Und da sah er den Knäuel sich lösen, einen Strom von Menschen sah er sich rings um das Weib gießen, Menschenpaare in ekelhafter Kopulation mit verrenkten Gliedern, schmerzhaft in einander verflochten und verwachsen. Er hörte ein tierisches Gewieher, berstend in geschlechtlicher Qual, er sah Gesichter verzückt in tollen Wollustorgien, Leiber sah er, zerfressen von Gift, mit eklen Runden bedeckt, und unten, ganz unten sah er sich selbst mit blutiger, zerquetschter Stirn, mit geballter Faust, zerrissen von einer Verzweiflungsagonie und schreiend, mit berstender Lunge emporschreiend...
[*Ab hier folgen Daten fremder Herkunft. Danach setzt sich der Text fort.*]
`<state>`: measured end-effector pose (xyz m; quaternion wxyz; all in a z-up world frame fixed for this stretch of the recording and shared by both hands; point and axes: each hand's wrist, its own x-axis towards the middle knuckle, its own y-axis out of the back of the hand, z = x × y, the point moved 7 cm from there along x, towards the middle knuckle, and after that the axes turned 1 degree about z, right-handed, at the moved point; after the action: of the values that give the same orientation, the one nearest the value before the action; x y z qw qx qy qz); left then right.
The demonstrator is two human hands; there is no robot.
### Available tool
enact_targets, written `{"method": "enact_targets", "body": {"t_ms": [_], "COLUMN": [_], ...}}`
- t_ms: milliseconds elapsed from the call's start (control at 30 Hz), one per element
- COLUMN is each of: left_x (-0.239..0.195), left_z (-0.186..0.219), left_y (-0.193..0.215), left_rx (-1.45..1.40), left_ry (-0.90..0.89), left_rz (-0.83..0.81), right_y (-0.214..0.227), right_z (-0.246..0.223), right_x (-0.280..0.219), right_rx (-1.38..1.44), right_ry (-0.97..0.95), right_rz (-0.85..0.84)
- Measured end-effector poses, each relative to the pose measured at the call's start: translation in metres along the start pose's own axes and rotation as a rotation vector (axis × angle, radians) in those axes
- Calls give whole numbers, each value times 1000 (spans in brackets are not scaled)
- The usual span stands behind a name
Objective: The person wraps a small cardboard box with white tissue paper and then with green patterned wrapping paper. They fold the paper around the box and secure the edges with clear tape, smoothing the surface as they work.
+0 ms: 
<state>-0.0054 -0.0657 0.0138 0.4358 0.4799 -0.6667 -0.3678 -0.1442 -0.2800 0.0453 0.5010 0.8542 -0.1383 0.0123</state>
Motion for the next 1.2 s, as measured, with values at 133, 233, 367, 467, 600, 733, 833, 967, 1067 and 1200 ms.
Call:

Und aus den lechzenden, gierigen Schreien, aus dem Schmutz und Ekel der geschlechtlichen Orgie, aus all der verreckenden Qual löste sich von Neuem der wahnsinnige Schicksalsgesang von Menschen, die unwissend aufeinandergeworfen, an einander gekettet werden, Menschen die in einander wachsen und sich nicht lösen können: ein wirbelnder Sturm von Verzweiflungsschreien:

De profundis...

Er sprang aus dem Bett.

Noch klangen die letzten Töne in seinen Ohren. Sein Gehirn war wirr, vergebens versuchte er einen Gedanken zu fassen.

So saß er lange regungslos.

Das erste Morgengrauen fraß mühselig an dem Dunkel des Zimmers.

— Aber, mein Gott, wo bleibt denn Agaj? fuhr es ihm plötzlich durch den Kopf.

Er stand auf und blieb mitten im Zimmer stehen.

Ah, Agaj hat sich sicher im Garten versteckt, hinter der alten Pappel... Sie versteckt sich immer hinter dieser Pappel.